The Sustainable Learning Framework is a set of disciplines and practices that contribute to a continually evolving, healthy learning ecosystem where knowledge is co-created and shared in community.

The concept is rooted in the United Nations’ Sustainable Development Goals (SDGs) – 17 interconnected goals that serve as an urgent call for action toward “peace and prosperity for people and the plant, now and into the future.”

Disciplines and Practices

The Sustainable Learning Framework is a set of five disciplines and 16 practices that make them actionable. It can be utilized at the individual, institutional, and systems levels.

Purposeful Pedagogy

Learning design is driven by a teaching philosophy, a clear purpose, evidence-informed methods, and authentic assessment.

Focus on Practice – A student-centered approach in which students learn about a subject by working in groups to solve an open-ended problem using methods that are typically hands-on.

Rely on Evidence – A teaching practice or approach that is supported by robust and reliable research. Evidence-informed pedagogy facilitates the ability to generalize teaching practices and repeat any instructional approach within various environments and contexts.

Co-Create Content – Use finding and selecting, grouping, and contextualizing, preserving, maintaining, archiving, and sharing digital content as an opportunity for community building, critical inquiry, a platform to demonstrate interpretative and creative abilities, and to develop digital literacies of both faculty and students.

Use Multiple Modalities – Channel information or anything that communicates meaning in some way and enables the use of a combination of text, images, motion, or audio.

Systems Thinking

Systems Thinking is the discipline of acting with the knowledge that you and your organization’s work are part of a larger learning ecosystem. It calls for using tools and methods designed for working successfully in complex environments of interconnected relationships.

Organize for Collective Impact – Work together, across silos, sharing information to solve complex problems.

Distributed Leadership – Use organizational structures such as communities of practice and communities of inquiry to define challenges and opportunities and foster innovative solutions.

Design for Complexity –Dynamically adapt instruction, assessment, content, and activities to suit contexts, abilities, or preferences of learners and learning providers.

Looped Learning

Teachers and systems of learning use multiple feedback protocols for improving, reframing, and transforming practice and policy.

Start with a Theory of Change – Demonstrate how credible, achievable outcomes, defined with stakeholders, are expected to be achieved over the short, medium, and longer term.

Embed Reflection in Work – Use structured reflection on experience to inform planning and action.

Generate Analytics that Guide Improvement – Provide practitioners access to and use data to improve teaching, policy, methods, tools, and technologies.

Democratic Engagement

Assures every participant has the access, support, materials, and safety they need to be active learners, are provided opportunities for peer-to-peer learning, and are included in shaping the learning experience.

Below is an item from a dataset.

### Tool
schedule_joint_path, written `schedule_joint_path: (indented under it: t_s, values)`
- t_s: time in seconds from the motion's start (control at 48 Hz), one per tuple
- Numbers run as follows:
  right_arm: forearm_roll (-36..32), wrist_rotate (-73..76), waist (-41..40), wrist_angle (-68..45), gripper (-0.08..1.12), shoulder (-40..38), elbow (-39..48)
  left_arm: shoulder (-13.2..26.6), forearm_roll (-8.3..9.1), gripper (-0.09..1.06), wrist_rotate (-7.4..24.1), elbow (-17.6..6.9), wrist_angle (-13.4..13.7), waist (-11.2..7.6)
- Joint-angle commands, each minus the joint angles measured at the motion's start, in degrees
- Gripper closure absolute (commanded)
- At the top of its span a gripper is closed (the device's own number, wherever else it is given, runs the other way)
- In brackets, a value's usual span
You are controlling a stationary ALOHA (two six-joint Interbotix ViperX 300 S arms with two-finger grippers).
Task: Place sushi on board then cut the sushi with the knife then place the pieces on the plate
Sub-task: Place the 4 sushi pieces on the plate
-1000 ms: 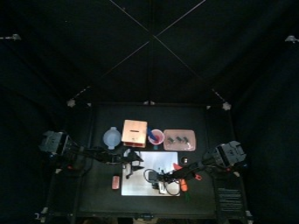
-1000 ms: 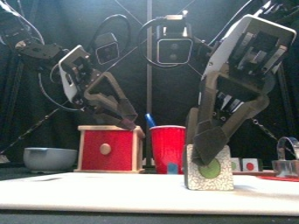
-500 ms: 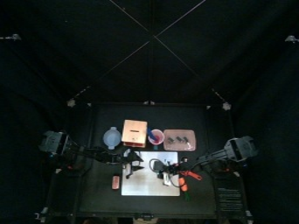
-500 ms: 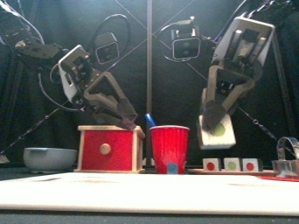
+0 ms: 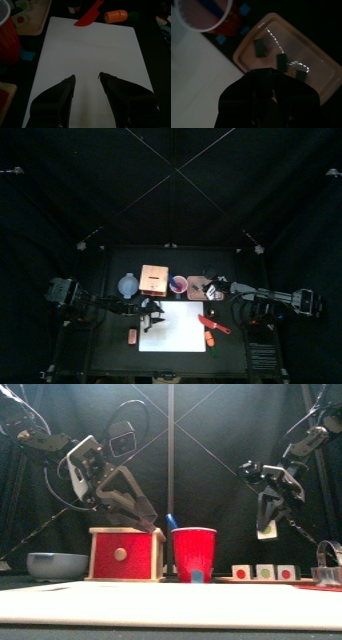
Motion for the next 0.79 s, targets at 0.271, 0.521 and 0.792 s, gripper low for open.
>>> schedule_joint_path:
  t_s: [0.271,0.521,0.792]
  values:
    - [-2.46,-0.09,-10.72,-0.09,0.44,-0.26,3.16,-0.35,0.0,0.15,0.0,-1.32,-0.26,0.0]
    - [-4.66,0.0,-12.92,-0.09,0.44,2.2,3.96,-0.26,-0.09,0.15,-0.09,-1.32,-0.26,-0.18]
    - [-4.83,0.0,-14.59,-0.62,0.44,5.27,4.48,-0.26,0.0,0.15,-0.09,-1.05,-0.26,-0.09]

Provide Facilitated Discourse – Assure that online discussion (asynchronous and synchronous) has a stated purpose, a facilitator, builds community, asks genuine, open-ended questions, and provides summaries of the exchange.

Use Open Education Resources – Leverage teaching, learning, and research materials in any medium – digital or otherwise – that reside in the public domain or have been released under an open license that permits no-cost access, use, adaptation, and redistribution by others with no or limited restrictions.

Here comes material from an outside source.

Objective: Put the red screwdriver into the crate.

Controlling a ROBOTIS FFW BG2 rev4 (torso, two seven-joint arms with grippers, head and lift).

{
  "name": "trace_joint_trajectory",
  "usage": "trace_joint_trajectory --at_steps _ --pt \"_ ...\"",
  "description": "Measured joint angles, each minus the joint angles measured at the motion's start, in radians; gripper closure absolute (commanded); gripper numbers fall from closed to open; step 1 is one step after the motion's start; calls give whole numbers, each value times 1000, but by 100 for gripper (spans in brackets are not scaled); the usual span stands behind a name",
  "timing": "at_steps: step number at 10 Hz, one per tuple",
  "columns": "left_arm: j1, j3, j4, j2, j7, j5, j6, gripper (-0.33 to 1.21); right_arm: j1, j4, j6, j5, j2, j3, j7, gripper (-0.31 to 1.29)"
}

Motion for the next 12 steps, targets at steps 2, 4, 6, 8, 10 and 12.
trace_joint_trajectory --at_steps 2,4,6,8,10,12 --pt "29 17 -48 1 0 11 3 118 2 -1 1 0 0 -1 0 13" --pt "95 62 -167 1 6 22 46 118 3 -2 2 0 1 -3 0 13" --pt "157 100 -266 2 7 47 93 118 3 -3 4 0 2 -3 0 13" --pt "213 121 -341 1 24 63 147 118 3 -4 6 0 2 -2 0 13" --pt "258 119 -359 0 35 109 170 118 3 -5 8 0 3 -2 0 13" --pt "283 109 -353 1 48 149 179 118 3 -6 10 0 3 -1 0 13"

Convene Structured Learning in Communities – Communities of Practice are groups of people who come together to improve their practice and co-create knowledge in a structured and facilitated format in which a shared language is used for discussion, reflection, and content creation. In teaching, Communities of Inquiry are focused on developing teaching presence, social presence, and cognitive presence.

Digital Engagement

Provide open systems for online teaching and learning.

Enable Connected Learning Pathways – Connect courses, people, and resources to develop unique personalized learning pathways.

Co-Design Innovations – Gather users and developers to innovate technology and develop platforms, apps, plug-ins and other augmentations that customize the performance of the technology.

Provide Secure Spaces – Meet established standards for privacy, integrity, availability, and security risk analysis.

The Sustainable Learning Framework was created by Dr. Diana Woolis and is licensed under a Creative Commons Attribution-NonCommercial-NoDerivatives 4.0 International License. CE International is grateful to have learned about Sustainable Learning from Dr. Woolis during her tenure at the Center for Professional Learning and is excited to know that she continues to develop resources on sustainable learning as a free and open public good. Learn more here.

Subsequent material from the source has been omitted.